■ **PROBLEM TO WORK ON**: Can you print every record below exactly as written?

■ **WORKING DATA**:

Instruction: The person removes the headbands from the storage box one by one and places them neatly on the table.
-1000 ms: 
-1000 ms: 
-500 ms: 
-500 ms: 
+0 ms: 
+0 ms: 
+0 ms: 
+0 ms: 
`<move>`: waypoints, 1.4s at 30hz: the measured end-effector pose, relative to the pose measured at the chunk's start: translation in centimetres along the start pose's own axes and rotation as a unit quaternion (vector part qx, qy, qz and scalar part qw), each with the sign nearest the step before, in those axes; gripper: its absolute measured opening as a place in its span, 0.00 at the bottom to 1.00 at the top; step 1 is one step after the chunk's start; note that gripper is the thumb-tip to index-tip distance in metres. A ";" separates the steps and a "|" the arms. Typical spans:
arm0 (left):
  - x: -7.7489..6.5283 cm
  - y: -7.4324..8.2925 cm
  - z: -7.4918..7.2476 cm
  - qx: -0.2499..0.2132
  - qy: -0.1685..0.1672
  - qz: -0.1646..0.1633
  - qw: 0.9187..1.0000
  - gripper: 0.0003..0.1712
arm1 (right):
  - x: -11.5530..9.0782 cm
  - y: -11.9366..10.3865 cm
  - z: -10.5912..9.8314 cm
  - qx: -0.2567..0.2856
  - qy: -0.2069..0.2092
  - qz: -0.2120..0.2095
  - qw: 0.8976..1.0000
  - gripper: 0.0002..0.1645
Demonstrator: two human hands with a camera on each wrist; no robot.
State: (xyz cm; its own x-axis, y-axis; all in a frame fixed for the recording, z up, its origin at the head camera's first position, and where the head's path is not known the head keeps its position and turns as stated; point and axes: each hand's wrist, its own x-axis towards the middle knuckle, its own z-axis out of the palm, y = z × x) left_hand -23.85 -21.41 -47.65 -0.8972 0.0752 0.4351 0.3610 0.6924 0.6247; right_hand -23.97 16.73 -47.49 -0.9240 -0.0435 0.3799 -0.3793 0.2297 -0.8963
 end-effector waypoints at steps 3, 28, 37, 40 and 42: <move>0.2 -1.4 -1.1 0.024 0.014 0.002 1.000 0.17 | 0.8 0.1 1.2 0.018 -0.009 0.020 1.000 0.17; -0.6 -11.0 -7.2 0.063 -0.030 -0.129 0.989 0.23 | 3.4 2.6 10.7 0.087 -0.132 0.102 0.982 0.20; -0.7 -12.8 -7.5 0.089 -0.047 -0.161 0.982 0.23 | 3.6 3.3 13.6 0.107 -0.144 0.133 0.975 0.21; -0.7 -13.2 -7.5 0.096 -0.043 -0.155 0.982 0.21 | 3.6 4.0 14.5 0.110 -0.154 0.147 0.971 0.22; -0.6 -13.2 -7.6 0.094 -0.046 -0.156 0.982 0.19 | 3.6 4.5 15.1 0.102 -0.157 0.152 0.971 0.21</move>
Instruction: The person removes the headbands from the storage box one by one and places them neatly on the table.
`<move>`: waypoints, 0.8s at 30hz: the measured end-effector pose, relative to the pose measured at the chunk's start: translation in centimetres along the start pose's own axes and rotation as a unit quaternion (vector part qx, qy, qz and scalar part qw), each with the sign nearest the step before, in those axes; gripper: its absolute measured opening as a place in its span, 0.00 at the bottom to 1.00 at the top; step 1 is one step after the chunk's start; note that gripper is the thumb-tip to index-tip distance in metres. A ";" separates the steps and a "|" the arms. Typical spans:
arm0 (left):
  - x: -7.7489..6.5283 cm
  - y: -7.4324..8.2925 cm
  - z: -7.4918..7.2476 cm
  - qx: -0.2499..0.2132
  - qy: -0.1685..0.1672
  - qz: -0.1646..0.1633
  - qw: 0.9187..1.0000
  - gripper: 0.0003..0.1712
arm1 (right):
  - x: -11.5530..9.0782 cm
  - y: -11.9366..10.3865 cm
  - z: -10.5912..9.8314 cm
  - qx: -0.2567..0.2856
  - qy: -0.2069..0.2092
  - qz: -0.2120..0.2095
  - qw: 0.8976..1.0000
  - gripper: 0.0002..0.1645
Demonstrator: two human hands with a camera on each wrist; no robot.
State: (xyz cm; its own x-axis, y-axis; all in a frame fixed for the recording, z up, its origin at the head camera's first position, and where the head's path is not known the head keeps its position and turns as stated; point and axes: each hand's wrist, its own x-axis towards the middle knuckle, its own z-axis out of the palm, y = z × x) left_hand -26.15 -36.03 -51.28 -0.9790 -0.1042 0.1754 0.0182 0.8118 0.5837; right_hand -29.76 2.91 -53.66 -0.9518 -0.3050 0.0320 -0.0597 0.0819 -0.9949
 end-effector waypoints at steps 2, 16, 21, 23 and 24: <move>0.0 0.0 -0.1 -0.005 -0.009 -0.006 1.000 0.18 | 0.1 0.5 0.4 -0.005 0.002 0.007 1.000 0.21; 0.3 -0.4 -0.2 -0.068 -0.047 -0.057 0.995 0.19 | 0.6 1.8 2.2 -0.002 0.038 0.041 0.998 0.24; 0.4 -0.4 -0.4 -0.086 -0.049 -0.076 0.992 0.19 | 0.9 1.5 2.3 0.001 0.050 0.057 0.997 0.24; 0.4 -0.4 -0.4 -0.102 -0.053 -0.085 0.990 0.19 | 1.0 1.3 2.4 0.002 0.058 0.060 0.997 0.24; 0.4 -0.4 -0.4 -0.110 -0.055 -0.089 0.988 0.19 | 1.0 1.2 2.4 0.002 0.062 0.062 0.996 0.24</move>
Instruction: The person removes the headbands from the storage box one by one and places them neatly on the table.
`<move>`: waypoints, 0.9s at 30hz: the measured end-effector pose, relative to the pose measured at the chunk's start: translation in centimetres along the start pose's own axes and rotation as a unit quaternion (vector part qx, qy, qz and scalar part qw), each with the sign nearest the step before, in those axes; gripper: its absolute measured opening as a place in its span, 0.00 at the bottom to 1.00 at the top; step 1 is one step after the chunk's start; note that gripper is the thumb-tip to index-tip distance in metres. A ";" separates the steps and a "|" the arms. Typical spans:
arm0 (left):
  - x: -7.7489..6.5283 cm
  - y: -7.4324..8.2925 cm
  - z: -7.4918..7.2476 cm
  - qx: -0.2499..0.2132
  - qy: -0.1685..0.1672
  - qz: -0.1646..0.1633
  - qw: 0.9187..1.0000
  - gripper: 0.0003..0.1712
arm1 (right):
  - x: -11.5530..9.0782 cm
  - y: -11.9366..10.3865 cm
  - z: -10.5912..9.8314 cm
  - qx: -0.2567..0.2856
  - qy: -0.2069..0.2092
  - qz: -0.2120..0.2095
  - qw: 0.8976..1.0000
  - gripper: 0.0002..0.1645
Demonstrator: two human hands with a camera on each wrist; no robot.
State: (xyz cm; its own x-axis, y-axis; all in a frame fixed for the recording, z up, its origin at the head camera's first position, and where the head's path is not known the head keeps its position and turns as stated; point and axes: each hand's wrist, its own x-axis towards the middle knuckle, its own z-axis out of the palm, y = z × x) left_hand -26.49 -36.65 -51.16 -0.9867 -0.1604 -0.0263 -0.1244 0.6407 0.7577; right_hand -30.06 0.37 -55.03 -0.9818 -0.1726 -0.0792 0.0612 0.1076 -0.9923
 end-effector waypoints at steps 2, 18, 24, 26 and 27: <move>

■ **SOLUTION FOR THIS PROBLEM**:
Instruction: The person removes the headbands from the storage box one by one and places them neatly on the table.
-1000 ms: 
-1000 ms: 
-500 ms: 
-500 ms: 
+0 ms: 
+0 ms: 
+0 ms: 
+0 ms: 
`<move>`: waypoints, 1.4s at 30hz: the measured end-effector pose, relative to the pose measured at the chunk's start: translation in centimetres along the start pose's own axes and rotation as a unit quaternion (vector part qx, qy, qz and scalar part qw), each with the sign nearest the step before, in those axes; gripper: its absolute measured opening as a place in its span, 0.00 at the bottom to 1.00 at the top; step 1 is one step after the chunk's start; note that gripper is the thumb-tip to index-tip distance in metres. A ";" separates the steps and a "|" the arms. Typical spans:
arm0 (left):
  - x: -7.7489..6.5283 cm
  - y: -7.4324..8.2925 cm
  - z: -7.4918..7.2476 cm
  - qx: -0.2499..0.2132
  - qy: -0.1685..0.1672
  - qz: -0.1646..0.1633
  - qw: 0.9187..1.0000
  - gripper: 0.0003..0.1712
arm1 (right):
  - x: -11.5530..9.0782 cm
  - y: -11.9366..10.3865 cm
  - z: -10.5912..9.8314 cm
  - qx: -0.2567..0.2856
  - qy: -0.2069..0.2092
  - qz: -0.2120..0.2095
  - qw: 0.8976..1.0000
  - gripper: 0.0002..0.1645
Demonstrator: two human hands with a camera on each wrist; no robot.
State: (xyz cm; its own x-axis, y-axis; all in a frame fixed for the recording, z up, its origin at the head camera's first position, and where the head's path is not known the head keeps its position and turns as stated; point and axes: each hand's wrist, its own x-axis towards the middle knuckle, its own z-axis out of the palm, y = z × x) left_hand -23.85 -21.41 -47.65 -0.8972 0.0752 0.4351 0.3610 0.6924 0.6247; right_hand -23.97 16.73 -47.49 -0.9240 -0.0435 0.3799 -0.3793 0.2297 -0.8963
 end-effector waypoints at steps 3, 28, 37, 40 and 42: <move>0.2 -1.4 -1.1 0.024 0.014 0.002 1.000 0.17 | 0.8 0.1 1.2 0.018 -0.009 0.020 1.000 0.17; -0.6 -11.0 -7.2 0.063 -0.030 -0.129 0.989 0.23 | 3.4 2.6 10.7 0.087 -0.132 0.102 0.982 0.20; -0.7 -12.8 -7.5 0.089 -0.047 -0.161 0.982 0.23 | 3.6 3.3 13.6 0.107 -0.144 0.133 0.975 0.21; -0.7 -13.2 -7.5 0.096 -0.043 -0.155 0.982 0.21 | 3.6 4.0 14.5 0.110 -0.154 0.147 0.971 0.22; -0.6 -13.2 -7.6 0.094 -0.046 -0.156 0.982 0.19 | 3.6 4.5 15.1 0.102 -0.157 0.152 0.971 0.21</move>
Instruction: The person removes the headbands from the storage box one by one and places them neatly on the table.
`<move>`: waypoints, 0.8s at 30hz: the measured end-effector pose, relative to the pose measured at the chunk's start: translation in centimetres along the start pose's own axes and rotation as a unit quaternion (vector part qx, qy, qz and scalar part qw), each with the sign nearest the step before, in those axes; gripper: its absolute measured opening as a place in its span, 0.00 at the bottom to 1.00 at the top; step 1 is one step after the chunk's start; note that gripper is the thumb-tip to index-tip distance in metres. A ";" separates the steps and a "|" the arms. Typical spans:
arm0 (left):
  - x: -7.7489..6.5283 cm
  - y: -7.4324..8.2925 cm
  - z: -7.4918..7.2476 cm
  - qx: -0.2499..0.2132
  - qy: -0.1685..0.1672
  - qz: -0.1646..0.1633
  - qw: 0.9187..1.0000
  - gripper: 0.0003..0.1712
arm1 (right):
  - x: -11.5530..9.0782 cm
  - y: -11.9366..10.3865 cm
  - z: -10.5912..9.8314 cm
  - qx: -0.2567..0.2856
  - qy: -0.2069..0.2092
  - qz: -0.2120..0.2095
  - qw: 0.8976..1.0000
  - gripper: 0.0002..0.1645
Demonstrator: two human hands with a camera on each wrist; no robot.
State: (xyz cm; its own x-axis, y-axis; all in a frame fixed for the recording, z up, its origin at the head camera's first position, and where the head's path is not known the head keeps its position and turns as stated; point and axes: each hand's wrist, its own x-axis towards the middle knuckle, its own z-axis out of the palm, y = z × x) left_hand -26.15 -36.03 -51.28 -0.9790 -0.1042 0.1754 0.0182 0.8118 0.5837; right_hand -29.76 2.91 -53.66 -0.9518 -0.3050 0.0320 -0.0597 0.0819 -0.9949
 end-effector waypoints at steps 2, 16, 21, 23 and 24: <move>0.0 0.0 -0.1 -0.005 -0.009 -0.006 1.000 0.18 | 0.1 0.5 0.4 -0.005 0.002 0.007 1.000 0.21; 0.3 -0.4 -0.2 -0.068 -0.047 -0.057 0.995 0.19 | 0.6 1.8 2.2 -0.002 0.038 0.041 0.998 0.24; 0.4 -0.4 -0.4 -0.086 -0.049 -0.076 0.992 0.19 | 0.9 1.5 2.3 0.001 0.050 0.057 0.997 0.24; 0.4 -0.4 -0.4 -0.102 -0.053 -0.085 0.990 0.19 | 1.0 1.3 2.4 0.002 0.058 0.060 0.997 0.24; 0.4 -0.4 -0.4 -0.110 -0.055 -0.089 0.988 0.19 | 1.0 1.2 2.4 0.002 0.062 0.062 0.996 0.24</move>
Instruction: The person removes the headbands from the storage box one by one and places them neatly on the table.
`<move>`: waypoints, 0.9s at 30hz: the measured end-effector pose, relative to the pose measured at the chunk's start: translation in centimetres along the start pose's own axes and rotation as a unit quaternion (vector part qx, qy, qz and scalar part qw), each with the sign nearest the step before, in those axes; gripper: its absolute measured opening as a place in its span, 0.00 at the bottom to 1.00 at the top; step 1 is one step after the chunk's start; note that gripper is the thumb-tip to index-tip distance in metres. A ";" separates the steps and a "|" the arms. Typical spans:
arm0 (left):
  - x: -7.7489..6.5283 cm
  - y: -7.4324..8.2925 cm
  - z: -7.4918..7.2476 cm
  - qx: -0.2499..0.2132
  - qy: -0.1685..0.1672
  - qz: -0.1646..0.1633
  - qw: 0.9187..1.0000
  - gripper: 0.0003..0.1712
arm1 (right):
  - x: -11.5530..9.0782 cm
  - y: -11.9366..10.3865 cm
  - z: -10.5912..9.8314 cm
  - qx: -0.2567..0.2856
  - qy: -0.2069..0.2092
  - qz: -0.2120..0.2095
  - qw: 0.8976..1.0000
  - gripper: 0.0002..0.1645
Demonstrator: two human hands with a camera on each wrist; no robot.
State: (xyz cm; its own x-axis, y-axis; all in a frame fixed for the recording, z up, its origin at the head camera's first position, and where the head's path is not known the head keeps its position and turns as stated; point and axes: each hand's wrist, its own x-axis towards the middle knuckle, its own z-axis out of the palm, y = z × x) left_hand -26.49 -36.65 -51.16 -0.9867 -0.1604 -0.0263 -0.1244 0.6407 0.7577; right_hand -30.06 0.37 -55.03 -0.9818 -0.1726 -0.0792 0.0612 0.1076 -0.9923
 end-effector waypoints at steps 2, 18, 24, 26 and 27: <move>

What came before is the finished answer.